My chest heaves with the start of a cry when someone walks over from the farside of the patio. I hadn’t seen him sitting there. He leans his shoulder against the wall, not far from the door. “I’m sure you don’t mean to be so rude,” he tells Liam, looking him over. “Unless, of course, you’re depressed or something.”

“Stay out of this, James,” Liam says, looking unsure of his path to the door now that the other guy is so close.

The guy raises his eyebrow at the mention of his name but doesn’t say anything about it. Instead he takes out his phone, scrolling through it. “I could send an anonymous note,” he says. “Alerting them to your condition.”

Liam’s face pales. “Don’t do that, man. I’m not sick. You can’t—”

“I can’t what?” James asks with a smile. “I’m pretty sure I can.”

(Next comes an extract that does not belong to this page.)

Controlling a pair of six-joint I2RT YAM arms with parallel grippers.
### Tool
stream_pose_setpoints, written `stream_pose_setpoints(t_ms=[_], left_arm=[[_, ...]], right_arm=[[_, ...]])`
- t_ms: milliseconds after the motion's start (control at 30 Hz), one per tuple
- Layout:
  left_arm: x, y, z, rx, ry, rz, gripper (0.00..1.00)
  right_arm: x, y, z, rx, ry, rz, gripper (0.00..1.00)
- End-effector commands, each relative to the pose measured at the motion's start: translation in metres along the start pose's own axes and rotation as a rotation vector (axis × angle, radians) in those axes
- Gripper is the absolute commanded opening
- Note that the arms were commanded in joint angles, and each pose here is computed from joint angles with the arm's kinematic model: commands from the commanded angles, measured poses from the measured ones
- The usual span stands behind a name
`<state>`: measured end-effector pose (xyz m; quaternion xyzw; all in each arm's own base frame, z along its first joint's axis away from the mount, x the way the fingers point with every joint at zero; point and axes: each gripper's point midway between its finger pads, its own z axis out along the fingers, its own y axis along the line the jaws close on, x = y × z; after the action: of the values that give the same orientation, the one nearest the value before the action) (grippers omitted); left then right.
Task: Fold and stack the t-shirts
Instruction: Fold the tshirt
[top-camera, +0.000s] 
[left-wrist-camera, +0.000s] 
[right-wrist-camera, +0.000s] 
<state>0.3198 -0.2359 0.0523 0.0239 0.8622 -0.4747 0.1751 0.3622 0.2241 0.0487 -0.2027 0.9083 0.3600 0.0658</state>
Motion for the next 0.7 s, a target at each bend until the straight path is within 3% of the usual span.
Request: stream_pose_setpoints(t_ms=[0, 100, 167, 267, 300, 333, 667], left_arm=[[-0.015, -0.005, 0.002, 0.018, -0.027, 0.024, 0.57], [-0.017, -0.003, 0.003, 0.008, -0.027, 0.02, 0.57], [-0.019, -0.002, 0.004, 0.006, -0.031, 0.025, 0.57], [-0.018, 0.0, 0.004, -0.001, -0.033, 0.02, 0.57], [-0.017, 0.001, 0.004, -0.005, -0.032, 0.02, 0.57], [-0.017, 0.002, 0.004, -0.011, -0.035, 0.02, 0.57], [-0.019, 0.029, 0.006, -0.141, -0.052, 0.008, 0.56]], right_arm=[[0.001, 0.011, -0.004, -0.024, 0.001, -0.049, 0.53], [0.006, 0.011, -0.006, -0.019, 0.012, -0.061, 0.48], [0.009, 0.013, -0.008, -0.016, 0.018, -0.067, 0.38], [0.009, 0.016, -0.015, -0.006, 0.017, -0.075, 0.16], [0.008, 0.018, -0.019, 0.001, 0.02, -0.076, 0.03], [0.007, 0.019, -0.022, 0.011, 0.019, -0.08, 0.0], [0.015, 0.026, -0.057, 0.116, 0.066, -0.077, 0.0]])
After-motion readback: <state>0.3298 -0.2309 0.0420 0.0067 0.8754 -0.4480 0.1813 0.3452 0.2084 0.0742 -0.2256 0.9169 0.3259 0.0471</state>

“Look,” Liam says, sounding authentically sorry for the first time. “I don’t want to do this again with you. And I don’t want any trouble. She’s all yours.” Liam holds out his hands as if he’s offering me to this stranger.

I scoff, letting him know that I’m not his to give.

“I didn’t say I wanted her,” James says from the wall. “I was just making an observation.”

Liam studies him for a second, as if checking to see if he’s telling the truth, but then he slowly turns his head from side to side. “That’s right,” he says mostly to himself. “You don’t remember either.” Liam looks alarmed and darts for the door.

James swallows hard, but doesn’t outwardly seem thrown off by Liam’s words. And then before another threat can be given, Liam hurries inside, not even looking back at us.

My heart is still racing in my chest, and when I turn to thank James for sticking up for me, he pushes off the wall and heads for the door.

“Thank you,” I call after him. He pauses for a second, his hand on the doorknob. But he doesn’t turn to me.

“You shouldn’t let yourself cry,” he murmurs quietly. “Once you start . . .” He doesn’t finish his words and instead sighs heavily. And then he goes back inside, leaving me alone in the darkening night.